После "Указа 512" крайне правый Пашка выглядел в Израиле диковато, как динозавр. Дай ему волю... да загляните сами в себя поглубже, и вы поймете, что будет, если дать Пашке волю! Сам Шкловец был совершенно иным. Он любил полежать на диване с кроссвордом, он любил Блока, он мог сделать домашнюю халву в десять раз лучше покупной! Даже обращение Шкловца в иудаизм было чудесным. Случилось так, что молодой Шкловец, тогда еще просто Миша, упал в бухарской республике с минарета! Уже сегодня постигший Шкловец мог бы легко объяснить вам, что падение с мечети – это далеко не полет с колокольни! А раз ковенские мудрецы пишут, что в мечетях в случае опасности можно прятаться и молиться, то тем более с них можно было и падать! Но для Шкловца это падение оказалось поистине фатальным. Никто не помнит, сохранилась ли та мечеть, давно за бесценок продан Миллеру голубой многотомник Блока, а сам Миша Шкловец оценен AD VALOREM. И надо же теперь, такая напасть!

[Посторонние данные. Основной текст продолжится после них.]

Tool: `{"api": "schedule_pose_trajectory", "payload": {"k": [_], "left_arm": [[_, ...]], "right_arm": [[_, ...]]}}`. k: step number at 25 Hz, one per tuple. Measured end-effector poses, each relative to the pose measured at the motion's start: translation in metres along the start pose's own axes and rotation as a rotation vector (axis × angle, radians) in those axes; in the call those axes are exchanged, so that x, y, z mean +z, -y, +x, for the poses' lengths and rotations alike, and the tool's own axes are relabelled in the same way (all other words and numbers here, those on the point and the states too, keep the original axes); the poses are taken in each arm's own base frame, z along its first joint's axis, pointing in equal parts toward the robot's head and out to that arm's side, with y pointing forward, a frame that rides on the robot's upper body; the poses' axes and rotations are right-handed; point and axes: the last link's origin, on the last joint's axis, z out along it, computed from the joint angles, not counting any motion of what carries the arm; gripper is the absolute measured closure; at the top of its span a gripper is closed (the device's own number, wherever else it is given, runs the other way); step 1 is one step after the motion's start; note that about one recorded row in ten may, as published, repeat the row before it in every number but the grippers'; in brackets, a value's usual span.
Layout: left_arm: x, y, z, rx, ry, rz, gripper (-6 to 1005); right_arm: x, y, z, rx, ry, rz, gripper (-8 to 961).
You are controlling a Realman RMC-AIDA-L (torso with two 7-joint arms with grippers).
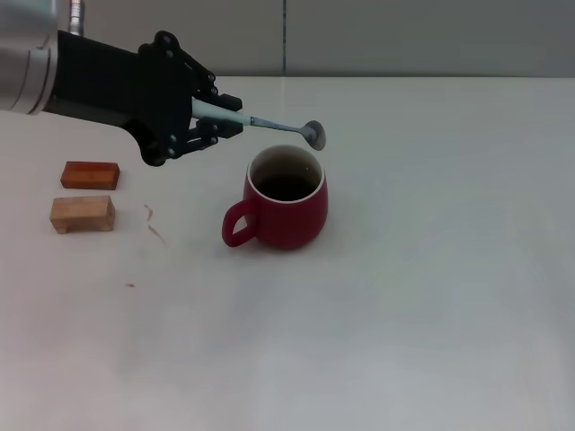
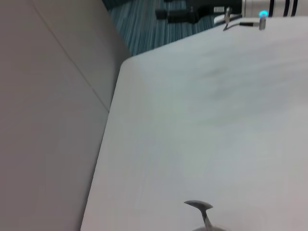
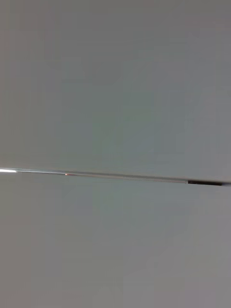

Скорее бы наверху все решали. Да – да, а нет – нет! Но после всех усилий, которые он угробил на этот духовный центр, он никуда отсюда не уедет! Вы слышите, никуда! Ведь добрую половину людей в этой мастерской обрезал он! Конечно, были ошибки, были! – думал Шкловец. Может быть, сумасшедшего стоматолога из Тель-Авива обрезали зря. (А Шкловец по совместительству занимался в ешиве не самим обрезанием, а "шидухом" -уговариванием, или, скажем, сводничеством на обрезание.) И стоматолога удалось уговорить именно Шкловцу, и всего минут за пятнадцать! Люди сидели и выпивали в старой ешиве под лестницей, и Шкловец проорал вместо приветствия свое обычное "Откуда евреи?!" и "Являются ли евреи обрезанными?!" Однорукий Минкин промолчал и ничего не ответил: он любил хвастаться, что на зоне ему вшили в член три минеральных шара, и Минкин боялся во время операции их лишиться. А пьяный стоматолог, громко расхохотавшись, ответил: "Конечно, нет!", и его в таком не вполне протрезвевшем виде отвели к доктору Латкису, который практиковал напротив ешивы, быстренько собрали миньян и так стремительно обрезали, что стоматолог слез с обрезального стола, дико вытаращил глаза, оглядел всех присутствующих и обалдело перекрестился!